All lines below containing the string "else" are to be copied.

Saved entries:
┄┄┄┄┄┄┄┄┄┄┄┄┄┄┄┄┄┄┄┄

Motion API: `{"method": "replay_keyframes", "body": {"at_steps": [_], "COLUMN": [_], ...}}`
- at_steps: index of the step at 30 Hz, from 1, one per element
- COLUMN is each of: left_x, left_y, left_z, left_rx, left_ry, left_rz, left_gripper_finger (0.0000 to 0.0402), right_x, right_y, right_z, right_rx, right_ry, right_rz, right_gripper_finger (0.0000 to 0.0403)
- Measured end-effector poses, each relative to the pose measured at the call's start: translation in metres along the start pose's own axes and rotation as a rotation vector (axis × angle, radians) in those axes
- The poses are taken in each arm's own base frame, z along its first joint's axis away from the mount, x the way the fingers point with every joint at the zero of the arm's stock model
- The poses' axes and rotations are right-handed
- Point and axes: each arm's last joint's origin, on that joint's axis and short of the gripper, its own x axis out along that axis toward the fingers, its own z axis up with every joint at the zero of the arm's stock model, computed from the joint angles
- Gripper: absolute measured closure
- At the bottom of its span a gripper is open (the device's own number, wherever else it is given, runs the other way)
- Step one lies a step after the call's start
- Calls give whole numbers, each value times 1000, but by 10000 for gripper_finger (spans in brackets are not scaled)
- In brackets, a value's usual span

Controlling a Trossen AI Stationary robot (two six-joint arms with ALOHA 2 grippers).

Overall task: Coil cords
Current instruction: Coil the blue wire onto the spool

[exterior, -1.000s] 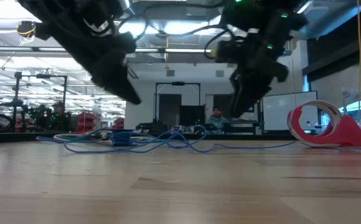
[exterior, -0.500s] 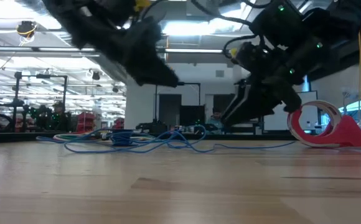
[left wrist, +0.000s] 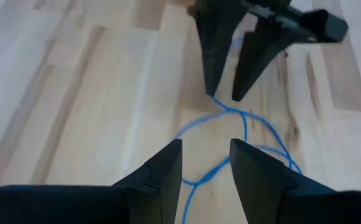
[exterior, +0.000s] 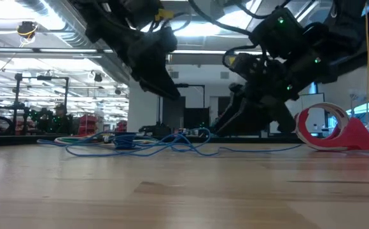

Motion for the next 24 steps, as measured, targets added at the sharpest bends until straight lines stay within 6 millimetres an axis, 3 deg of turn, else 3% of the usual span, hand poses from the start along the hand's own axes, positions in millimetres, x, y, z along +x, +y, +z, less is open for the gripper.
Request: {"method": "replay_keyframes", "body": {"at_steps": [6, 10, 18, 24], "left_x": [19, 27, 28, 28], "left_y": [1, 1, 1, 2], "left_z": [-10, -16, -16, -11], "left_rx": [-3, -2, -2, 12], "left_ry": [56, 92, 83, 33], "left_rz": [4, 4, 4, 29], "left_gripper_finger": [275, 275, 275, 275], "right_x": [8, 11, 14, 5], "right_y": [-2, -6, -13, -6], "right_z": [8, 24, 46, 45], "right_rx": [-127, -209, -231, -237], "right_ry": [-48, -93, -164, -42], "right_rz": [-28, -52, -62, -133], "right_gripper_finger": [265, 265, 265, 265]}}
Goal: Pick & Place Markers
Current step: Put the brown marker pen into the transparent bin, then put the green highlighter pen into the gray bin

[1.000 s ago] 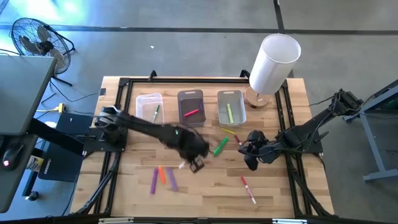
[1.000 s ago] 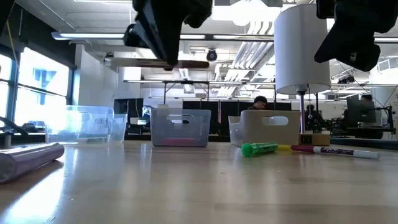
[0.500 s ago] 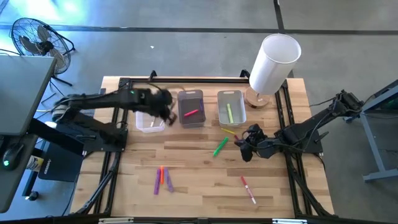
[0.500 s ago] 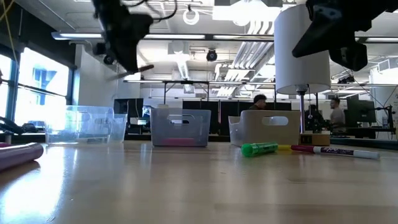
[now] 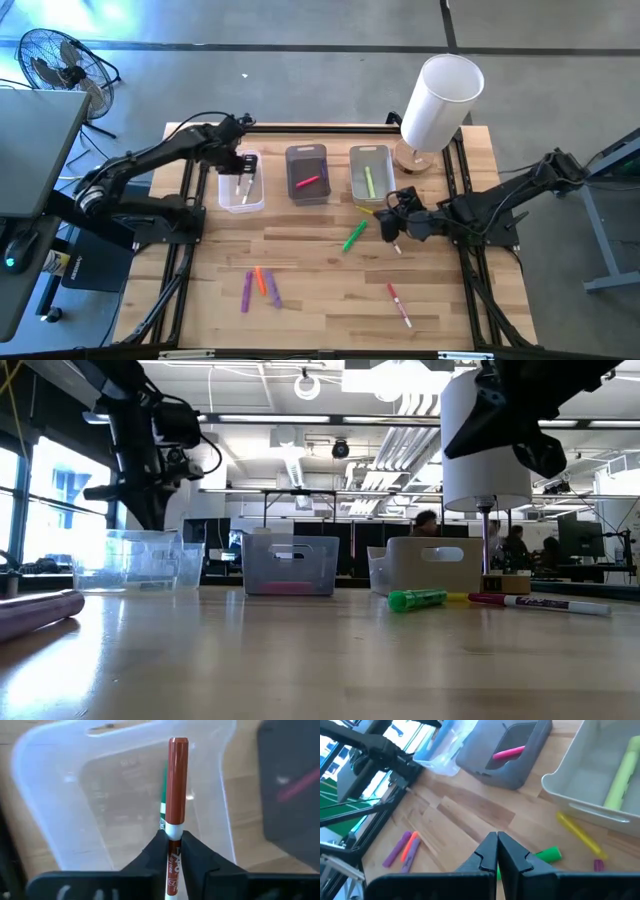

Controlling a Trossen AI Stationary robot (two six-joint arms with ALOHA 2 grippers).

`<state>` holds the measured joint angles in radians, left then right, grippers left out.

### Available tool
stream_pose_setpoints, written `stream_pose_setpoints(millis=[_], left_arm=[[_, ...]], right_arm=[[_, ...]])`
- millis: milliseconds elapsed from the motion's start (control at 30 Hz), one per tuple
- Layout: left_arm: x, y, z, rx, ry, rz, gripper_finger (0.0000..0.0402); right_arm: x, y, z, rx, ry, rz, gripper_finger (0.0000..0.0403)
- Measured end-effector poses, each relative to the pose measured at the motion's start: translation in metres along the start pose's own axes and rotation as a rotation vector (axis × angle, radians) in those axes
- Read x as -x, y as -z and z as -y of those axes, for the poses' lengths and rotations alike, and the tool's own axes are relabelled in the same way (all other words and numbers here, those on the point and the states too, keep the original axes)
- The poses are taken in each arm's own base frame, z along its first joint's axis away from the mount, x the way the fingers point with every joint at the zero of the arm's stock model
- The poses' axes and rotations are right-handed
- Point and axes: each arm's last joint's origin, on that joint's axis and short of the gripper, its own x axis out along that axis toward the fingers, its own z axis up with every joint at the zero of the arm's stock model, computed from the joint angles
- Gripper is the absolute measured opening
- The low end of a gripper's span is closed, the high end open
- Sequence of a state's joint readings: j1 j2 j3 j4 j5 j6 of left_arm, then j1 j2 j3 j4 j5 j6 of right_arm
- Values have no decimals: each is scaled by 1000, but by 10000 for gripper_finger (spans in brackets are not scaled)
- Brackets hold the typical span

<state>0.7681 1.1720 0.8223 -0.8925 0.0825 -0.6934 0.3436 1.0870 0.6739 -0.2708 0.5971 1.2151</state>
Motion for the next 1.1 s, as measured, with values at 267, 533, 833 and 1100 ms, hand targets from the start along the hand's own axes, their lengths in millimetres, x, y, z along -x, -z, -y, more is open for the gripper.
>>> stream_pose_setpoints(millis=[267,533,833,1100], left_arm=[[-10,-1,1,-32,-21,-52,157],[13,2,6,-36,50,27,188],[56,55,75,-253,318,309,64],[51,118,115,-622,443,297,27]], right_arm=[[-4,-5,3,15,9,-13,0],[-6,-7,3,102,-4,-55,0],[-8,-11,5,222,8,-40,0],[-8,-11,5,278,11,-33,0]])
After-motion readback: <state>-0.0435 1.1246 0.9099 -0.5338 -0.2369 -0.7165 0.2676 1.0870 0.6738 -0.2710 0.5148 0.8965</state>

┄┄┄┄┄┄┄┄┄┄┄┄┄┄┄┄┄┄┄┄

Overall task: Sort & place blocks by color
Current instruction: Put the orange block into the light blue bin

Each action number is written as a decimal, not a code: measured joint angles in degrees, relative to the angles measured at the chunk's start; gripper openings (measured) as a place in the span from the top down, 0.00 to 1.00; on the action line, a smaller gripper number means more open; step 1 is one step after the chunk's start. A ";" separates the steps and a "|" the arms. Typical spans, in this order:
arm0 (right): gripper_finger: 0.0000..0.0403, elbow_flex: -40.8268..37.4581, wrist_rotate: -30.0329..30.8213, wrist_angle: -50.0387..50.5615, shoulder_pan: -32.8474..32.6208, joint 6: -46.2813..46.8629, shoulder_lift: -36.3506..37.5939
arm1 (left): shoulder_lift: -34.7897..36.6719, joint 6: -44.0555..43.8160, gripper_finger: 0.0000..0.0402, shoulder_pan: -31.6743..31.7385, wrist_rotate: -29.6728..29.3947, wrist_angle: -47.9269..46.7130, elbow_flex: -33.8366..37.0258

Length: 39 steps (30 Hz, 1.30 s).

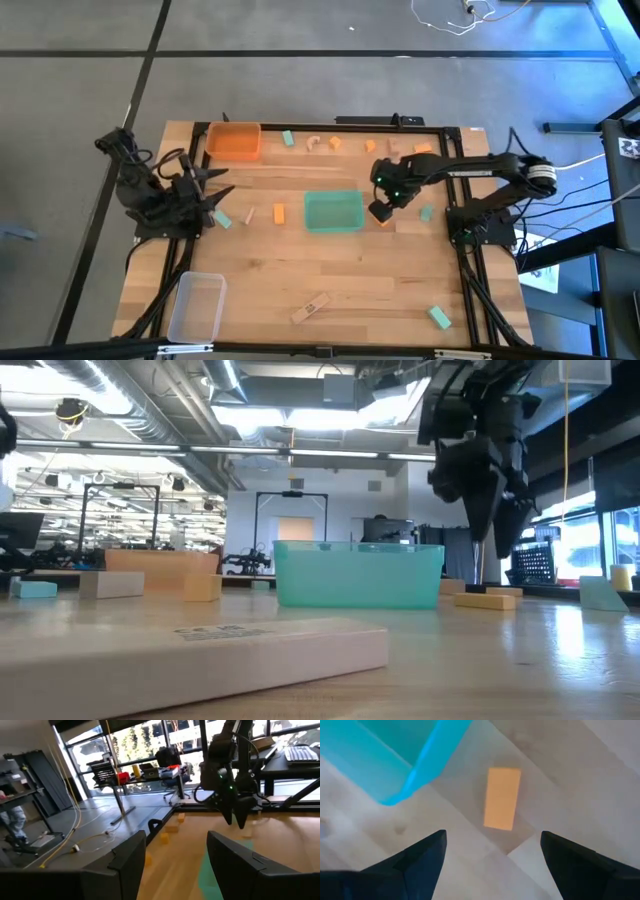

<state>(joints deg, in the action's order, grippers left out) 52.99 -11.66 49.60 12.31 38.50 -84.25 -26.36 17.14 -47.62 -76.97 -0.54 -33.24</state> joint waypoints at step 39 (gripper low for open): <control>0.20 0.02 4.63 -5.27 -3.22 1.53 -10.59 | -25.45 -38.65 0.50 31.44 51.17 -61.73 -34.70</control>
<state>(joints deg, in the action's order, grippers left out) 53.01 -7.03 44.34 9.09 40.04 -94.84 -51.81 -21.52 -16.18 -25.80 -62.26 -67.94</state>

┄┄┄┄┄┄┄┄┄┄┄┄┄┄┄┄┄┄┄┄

YOUR SOLUTION:
- At the bottom of its span a gripper is open (the device's own number, wherever else it is given, runs the other way)
Motion for the next 24 steps, as measured, targets added at the sharpest bends until straight lines stay within 6 millimetres an axis, 3 deg of turn, else 3% of the usual span, hand poses from the start along the hand's own axes, positions in millimetres, x, y, z along +x, +y, +z, less is open for the gripper.

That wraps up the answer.